Komentarze do podróży Japonia!...
-
Tyle czasu niestety minęło...muszę ponownie przysiąść fałdów, poczytać kajecik, powspominać i uzupełnić brakujące fragmenty:) Dziękuję za przypomnienie:)
-
Z dużym zainteresowaniem obejrzałem i przeczytałem relację z podróży po Japonii. Czekam na dalszy ciąg tzn. Tokio, Fuji i Kamakurę. Ja miałem okazję odwiedzić jedynie Tokio, gdzie przed 28 laty spędziłem kilka dni w podróży służbowej, bardzo żałuję, że nie miałem okazji zobaczyć innych miejsc, zwłaszcza Kioto. Pozdrawiam serdecznie.
-
Polecam też ciekawą książkę, dziennik wyprawy pieszej wzdłuż Japonii. Alan Booth, The Roads to Sata. A 2000-Mile Walk Through Japan, John Weatherhill Inc., 1985. Jej autor w bardzo ciekawy sposób opisuje różne miejsca spoza najpopularniejszego szlaku, choć między innymi także Hiroshimę, gdzie wzięto go za Amerykanina i dość nieładnie potraktowano (oczywiście nie obsługa muzeum, inny zwiedzający z Japonii).

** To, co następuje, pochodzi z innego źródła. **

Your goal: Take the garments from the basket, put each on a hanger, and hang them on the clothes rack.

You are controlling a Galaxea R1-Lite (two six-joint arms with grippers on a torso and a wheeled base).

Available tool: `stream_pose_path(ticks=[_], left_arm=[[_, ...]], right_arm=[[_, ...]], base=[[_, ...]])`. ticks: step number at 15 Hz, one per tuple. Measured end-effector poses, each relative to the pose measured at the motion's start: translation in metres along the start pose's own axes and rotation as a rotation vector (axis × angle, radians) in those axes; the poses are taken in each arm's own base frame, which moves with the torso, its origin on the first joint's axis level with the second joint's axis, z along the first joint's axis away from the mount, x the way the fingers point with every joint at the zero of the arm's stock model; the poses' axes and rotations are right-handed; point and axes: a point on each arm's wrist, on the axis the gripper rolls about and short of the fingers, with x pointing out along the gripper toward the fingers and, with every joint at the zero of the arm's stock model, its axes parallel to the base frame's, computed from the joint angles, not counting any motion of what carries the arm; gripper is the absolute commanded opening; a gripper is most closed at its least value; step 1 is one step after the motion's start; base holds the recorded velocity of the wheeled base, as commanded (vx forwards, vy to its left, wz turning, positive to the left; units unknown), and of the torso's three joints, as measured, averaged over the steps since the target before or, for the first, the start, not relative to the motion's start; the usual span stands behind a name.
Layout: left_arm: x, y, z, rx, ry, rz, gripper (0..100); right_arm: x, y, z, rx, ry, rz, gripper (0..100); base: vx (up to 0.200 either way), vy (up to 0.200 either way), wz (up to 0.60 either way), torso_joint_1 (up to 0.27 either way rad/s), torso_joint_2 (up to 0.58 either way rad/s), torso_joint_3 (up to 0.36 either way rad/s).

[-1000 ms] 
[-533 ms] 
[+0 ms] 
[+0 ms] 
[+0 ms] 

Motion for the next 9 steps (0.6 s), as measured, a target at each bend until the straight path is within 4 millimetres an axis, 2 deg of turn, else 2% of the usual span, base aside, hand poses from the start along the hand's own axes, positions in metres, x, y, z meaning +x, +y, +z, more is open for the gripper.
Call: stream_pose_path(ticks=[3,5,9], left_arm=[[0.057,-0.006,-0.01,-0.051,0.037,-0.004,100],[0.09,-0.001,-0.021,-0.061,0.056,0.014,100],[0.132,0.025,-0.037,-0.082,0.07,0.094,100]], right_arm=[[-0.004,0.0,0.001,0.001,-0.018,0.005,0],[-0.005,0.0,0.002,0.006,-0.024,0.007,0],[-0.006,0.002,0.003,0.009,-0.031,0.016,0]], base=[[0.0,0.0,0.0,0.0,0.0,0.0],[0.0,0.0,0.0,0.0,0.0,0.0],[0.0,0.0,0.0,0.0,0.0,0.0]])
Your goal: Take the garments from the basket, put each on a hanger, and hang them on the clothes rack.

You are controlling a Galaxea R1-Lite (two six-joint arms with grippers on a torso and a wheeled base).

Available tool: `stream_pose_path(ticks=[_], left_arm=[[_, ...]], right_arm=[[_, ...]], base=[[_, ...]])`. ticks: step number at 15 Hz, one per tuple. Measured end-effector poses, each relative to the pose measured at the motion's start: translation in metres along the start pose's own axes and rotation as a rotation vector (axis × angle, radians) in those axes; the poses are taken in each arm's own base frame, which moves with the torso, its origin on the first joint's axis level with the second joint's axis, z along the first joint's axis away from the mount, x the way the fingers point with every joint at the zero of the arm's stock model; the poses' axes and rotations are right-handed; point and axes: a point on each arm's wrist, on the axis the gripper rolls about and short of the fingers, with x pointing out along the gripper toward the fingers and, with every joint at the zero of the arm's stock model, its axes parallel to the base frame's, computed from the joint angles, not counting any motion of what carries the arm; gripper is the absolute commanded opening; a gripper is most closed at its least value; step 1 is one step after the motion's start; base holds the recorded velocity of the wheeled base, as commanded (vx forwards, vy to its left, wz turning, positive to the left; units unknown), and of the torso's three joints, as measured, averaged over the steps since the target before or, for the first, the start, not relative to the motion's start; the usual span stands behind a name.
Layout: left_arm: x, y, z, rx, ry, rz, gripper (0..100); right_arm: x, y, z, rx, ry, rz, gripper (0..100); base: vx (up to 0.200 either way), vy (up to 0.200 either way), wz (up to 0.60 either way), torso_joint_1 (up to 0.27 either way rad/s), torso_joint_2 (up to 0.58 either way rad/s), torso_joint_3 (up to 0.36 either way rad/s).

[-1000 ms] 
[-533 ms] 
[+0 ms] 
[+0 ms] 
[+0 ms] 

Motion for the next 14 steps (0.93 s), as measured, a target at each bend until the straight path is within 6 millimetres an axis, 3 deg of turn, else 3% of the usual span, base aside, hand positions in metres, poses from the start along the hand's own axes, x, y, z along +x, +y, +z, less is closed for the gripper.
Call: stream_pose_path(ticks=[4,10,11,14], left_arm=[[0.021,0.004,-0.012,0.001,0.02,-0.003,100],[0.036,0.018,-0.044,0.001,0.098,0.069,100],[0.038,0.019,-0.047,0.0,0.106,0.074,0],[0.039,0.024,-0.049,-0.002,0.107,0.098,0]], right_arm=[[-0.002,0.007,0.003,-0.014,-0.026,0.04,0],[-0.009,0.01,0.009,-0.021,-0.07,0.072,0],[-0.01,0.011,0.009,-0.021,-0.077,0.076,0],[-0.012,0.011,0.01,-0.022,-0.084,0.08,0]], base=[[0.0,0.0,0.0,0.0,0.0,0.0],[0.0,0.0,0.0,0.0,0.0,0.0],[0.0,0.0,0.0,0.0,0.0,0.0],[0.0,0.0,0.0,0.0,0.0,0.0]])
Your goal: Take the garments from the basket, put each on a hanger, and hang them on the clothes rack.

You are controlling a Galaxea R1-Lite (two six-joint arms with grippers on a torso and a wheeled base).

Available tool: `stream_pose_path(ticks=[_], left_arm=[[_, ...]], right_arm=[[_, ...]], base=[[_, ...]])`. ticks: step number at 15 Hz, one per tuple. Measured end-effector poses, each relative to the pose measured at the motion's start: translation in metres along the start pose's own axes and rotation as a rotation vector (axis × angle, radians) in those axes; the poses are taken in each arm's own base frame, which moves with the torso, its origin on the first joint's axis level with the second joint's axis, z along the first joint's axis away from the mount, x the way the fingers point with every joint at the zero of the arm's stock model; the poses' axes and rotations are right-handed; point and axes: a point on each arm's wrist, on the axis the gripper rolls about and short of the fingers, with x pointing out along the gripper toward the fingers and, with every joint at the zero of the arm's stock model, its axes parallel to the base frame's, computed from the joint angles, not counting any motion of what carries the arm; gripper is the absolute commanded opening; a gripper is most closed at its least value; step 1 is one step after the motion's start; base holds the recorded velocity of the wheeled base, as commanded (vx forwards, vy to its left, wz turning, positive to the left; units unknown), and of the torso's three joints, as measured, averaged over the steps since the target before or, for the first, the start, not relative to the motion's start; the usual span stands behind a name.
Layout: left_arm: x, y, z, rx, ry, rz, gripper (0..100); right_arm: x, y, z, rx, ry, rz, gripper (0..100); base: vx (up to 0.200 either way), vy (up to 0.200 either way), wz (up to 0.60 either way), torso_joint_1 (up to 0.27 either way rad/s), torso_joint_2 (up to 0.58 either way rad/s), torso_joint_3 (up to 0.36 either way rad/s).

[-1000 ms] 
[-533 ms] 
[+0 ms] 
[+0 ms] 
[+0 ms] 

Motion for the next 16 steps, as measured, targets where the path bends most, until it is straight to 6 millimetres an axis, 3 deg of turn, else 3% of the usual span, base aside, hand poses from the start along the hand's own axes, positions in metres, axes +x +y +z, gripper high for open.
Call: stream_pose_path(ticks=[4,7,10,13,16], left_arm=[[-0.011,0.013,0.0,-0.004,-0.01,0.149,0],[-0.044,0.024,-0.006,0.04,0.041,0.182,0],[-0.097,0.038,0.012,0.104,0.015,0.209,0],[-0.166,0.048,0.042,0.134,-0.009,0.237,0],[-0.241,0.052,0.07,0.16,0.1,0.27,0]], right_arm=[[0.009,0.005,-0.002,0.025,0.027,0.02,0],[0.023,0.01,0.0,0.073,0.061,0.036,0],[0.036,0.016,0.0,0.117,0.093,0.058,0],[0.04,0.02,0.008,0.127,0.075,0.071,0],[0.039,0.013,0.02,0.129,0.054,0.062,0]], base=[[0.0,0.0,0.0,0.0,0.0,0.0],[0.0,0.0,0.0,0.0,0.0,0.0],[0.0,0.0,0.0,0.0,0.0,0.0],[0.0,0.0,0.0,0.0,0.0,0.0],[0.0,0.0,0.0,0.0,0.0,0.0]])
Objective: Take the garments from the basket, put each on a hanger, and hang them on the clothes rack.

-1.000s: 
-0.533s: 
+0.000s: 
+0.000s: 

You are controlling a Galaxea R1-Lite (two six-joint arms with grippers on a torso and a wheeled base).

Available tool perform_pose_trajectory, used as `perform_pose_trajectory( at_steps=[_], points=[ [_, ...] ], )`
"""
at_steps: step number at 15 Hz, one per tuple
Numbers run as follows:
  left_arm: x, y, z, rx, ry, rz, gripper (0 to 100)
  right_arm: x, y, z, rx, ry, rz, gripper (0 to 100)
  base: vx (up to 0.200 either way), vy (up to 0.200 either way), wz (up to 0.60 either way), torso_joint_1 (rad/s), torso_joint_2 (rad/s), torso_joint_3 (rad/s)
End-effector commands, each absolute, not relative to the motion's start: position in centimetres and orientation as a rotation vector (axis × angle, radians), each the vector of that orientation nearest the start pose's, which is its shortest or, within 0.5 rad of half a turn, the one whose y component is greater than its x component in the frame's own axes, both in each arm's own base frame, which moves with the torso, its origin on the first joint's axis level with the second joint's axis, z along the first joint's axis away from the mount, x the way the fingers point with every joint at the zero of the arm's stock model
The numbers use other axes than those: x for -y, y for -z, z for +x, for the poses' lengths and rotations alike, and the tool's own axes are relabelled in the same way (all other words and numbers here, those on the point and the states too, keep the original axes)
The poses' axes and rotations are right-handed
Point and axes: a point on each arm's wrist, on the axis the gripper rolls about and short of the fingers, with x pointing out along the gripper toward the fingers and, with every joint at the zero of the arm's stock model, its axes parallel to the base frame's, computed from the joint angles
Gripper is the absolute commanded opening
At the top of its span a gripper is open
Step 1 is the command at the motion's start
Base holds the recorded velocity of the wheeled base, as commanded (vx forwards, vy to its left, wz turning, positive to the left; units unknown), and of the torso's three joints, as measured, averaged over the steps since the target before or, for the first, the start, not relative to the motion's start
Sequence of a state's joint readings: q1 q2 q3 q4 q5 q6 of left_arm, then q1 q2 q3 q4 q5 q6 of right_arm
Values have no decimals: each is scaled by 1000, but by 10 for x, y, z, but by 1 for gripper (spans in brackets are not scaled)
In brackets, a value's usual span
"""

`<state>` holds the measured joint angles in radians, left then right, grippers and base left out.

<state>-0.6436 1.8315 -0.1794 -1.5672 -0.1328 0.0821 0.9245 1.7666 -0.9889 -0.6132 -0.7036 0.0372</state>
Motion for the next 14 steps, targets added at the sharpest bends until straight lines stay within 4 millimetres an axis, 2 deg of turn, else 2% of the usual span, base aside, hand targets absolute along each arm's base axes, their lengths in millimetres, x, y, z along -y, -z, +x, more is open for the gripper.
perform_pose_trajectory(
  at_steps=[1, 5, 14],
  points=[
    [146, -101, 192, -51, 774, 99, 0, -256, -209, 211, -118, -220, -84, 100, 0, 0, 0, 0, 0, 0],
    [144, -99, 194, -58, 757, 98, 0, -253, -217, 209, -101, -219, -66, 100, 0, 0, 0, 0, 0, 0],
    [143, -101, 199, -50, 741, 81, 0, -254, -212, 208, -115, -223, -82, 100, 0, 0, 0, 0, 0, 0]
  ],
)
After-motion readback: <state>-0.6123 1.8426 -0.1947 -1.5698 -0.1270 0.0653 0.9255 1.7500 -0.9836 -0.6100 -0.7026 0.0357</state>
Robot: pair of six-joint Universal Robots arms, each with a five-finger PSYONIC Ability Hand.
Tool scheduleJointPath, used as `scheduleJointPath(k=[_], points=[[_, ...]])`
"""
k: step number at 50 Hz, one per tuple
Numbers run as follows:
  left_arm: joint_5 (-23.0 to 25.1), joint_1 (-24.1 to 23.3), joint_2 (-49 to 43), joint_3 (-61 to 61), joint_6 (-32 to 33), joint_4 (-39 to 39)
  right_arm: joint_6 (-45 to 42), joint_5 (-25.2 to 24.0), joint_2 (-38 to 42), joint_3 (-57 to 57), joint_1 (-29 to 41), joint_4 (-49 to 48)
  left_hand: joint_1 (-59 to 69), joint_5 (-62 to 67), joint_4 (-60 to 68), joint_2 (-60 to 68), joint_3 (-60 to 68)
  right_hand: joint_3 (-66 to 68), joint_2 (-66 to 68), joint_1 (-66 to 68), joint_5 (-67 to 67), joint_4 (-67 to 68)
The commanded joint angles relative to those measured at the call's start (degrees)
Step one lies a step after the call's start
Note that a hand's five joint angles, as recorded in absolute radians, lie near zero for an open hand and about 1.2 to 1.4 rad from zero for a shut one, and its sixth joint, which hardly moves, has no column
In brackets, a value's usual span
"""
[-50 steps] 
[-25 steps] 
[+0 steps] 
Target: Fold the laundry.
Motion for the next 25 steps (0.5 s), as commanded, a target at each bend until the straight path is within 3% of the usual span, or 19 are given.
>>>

Co ciekawe, Alan Booth mieszkał przed ta podróżą ponad siedem lat w Japonii, jego żona była Japonką, a jednak traktowano go wszędzie jak nieumiejącego mówić o japońsku "gaijina" i wiele zachowań go wciąż zaskakiwało. Możesz więc być pewny, że podczas kolejnych podróży znów coś Cię zaskoczy, a język japoński nie będzie potrzebny, bo i tak mało kto zwróci uwagę na to, że się nim posługujesz ;) -
Pięknie opisujesz Waszą podróż. Wywołujesz we mnie smutek (bo sama od wieeeelu lat marzę o wyjeździe do Japonii i zawsze jest "coś") i wielką radość. Bardzo mi się podoba, jak opisujesz swoje wrażenia pierwszych z spotkań z japońskimi ukłonami, nadzwyczajną grzecznością czy przemyślanymi do najdrobniejszych szczegółów ogrodami. Japonia jest niesamowita. Czy czułeś, że druga strona kuli ziemskiej znajduje się mniej więcej na Księżycu? :)
-
cieszę się, że podobało się. Czasami miło jest o miejscach, które samemu się widziało, prawda? i porównać wrażenia.
-
Czytajac Twoje opowiadanie mialem wrazenie deja vu albo echa moich wlasnych wrazen z Kraju Samurajow :-) Nasza marszruta miescami sie zbiegala, wiec z tym wiekszym zainteresowaniem przyjrzalem sie Twoim wrazeniom przezywajac je jeszcze raz...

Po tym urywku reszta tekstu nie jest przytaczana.